## Work to be completed
Make an exact copy of the lines starting at the top of the listing below and ending at the line that contains "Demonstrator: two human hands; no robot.", inclusive.

## The data
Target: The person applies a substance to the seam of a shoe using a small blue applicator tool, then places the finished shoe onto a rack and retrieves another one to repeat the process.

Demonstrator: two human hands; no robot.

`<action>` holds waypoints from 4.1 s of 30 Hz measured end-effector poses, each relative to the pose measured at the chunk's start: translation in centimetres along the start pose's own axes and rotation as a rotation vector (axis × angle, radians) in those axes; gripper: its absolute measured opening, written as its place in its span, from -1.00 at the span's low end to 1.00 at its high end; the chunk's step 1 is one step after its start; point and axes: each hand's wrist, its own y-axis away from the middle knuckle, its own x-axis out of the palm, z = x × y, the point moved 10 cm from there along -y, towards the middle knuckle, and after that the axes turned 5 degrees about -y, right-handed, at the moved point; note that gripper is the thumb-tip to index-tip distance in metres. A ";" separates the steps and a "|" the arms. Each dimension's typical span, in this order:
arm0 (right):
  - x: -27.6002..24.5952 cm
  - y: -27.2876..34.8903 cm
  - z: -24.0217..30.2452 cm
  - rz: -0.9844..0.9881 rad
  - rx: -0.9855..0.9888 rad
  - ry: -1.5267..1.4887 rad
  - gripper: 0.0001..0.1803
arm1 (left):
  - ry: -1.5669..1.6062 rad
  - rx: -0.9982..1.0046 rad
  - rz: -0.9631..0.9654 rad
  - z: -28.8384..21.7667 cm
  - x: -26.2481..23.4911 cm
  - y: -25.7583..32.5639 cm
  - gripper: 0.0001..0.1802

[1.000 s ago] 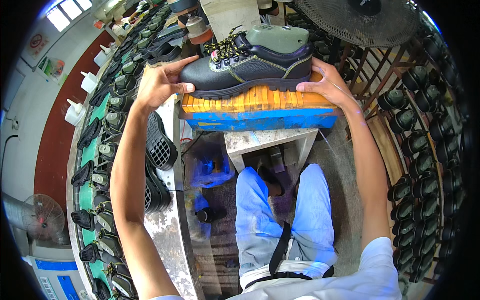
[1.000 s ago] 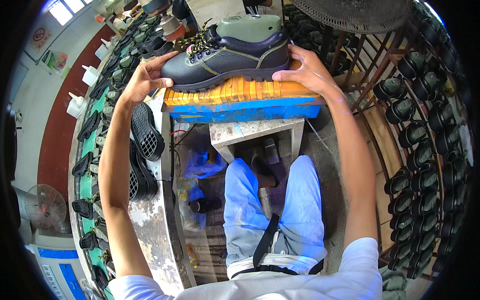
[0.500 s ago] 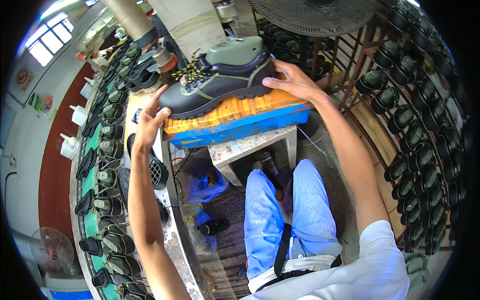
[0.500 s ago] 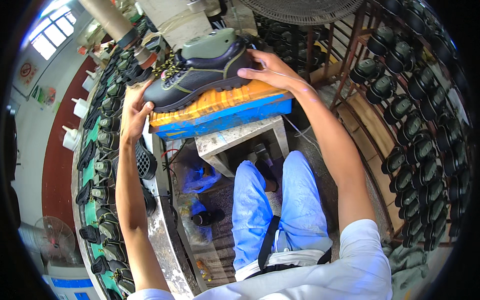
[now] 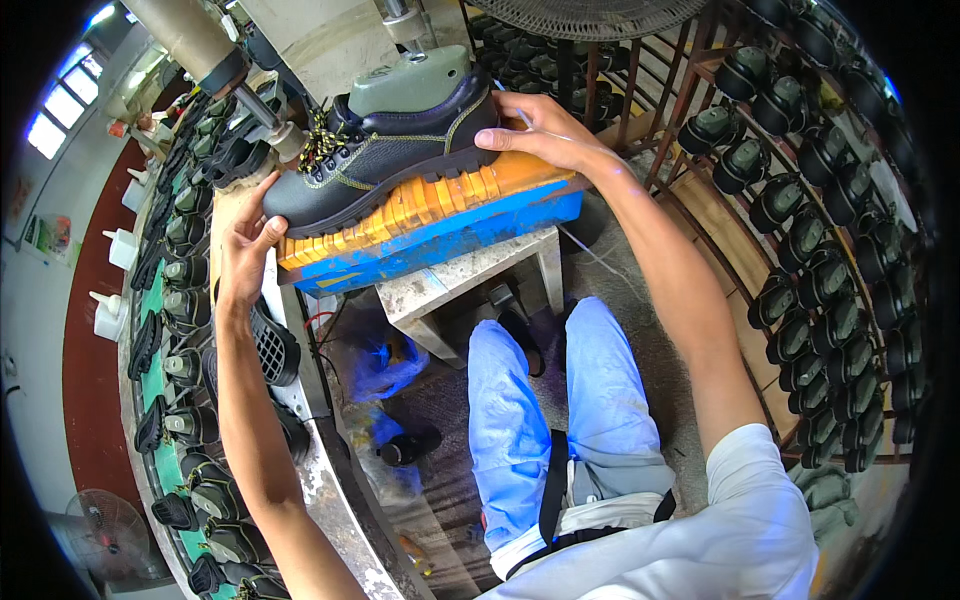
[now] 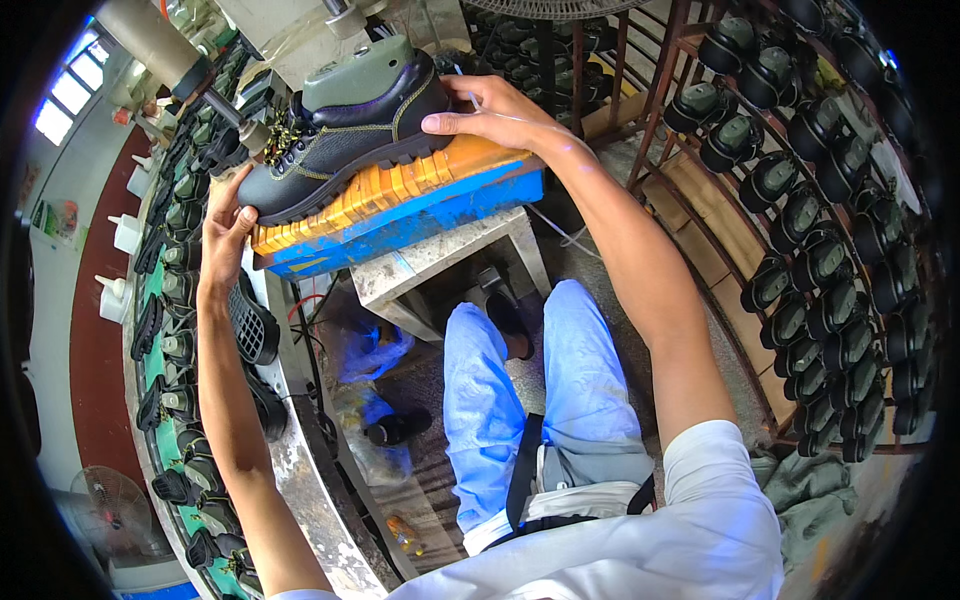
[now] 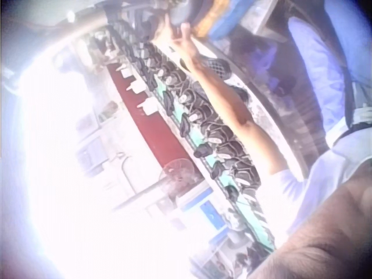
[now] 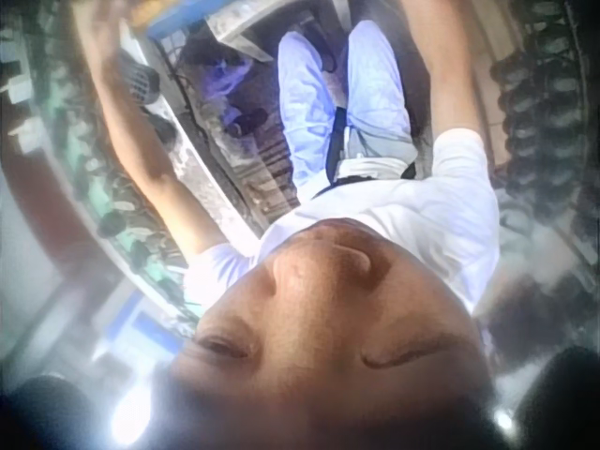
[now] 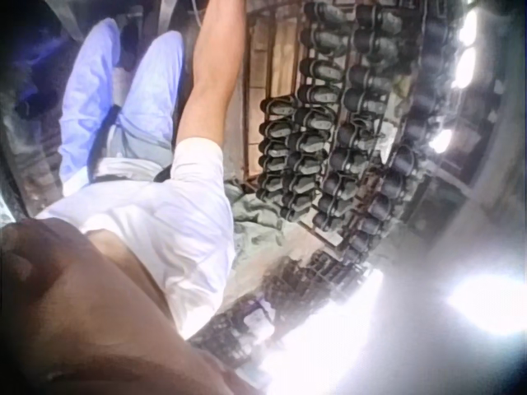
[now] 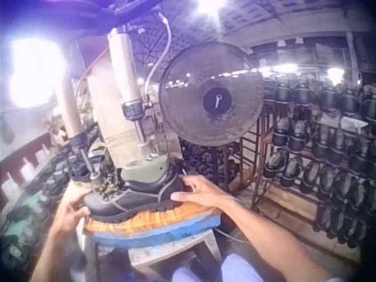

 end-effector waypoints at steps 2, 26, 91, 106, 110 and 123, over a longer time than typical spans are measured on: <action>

## Response box
Target: The person applies a substance to the seam of a shoe using a small blue applicator tool, then places the finished shoe onto a rack and retrieves another one to repeat the process.

Demonstrator: two human hands; no robot.

The given answer completes the exercise.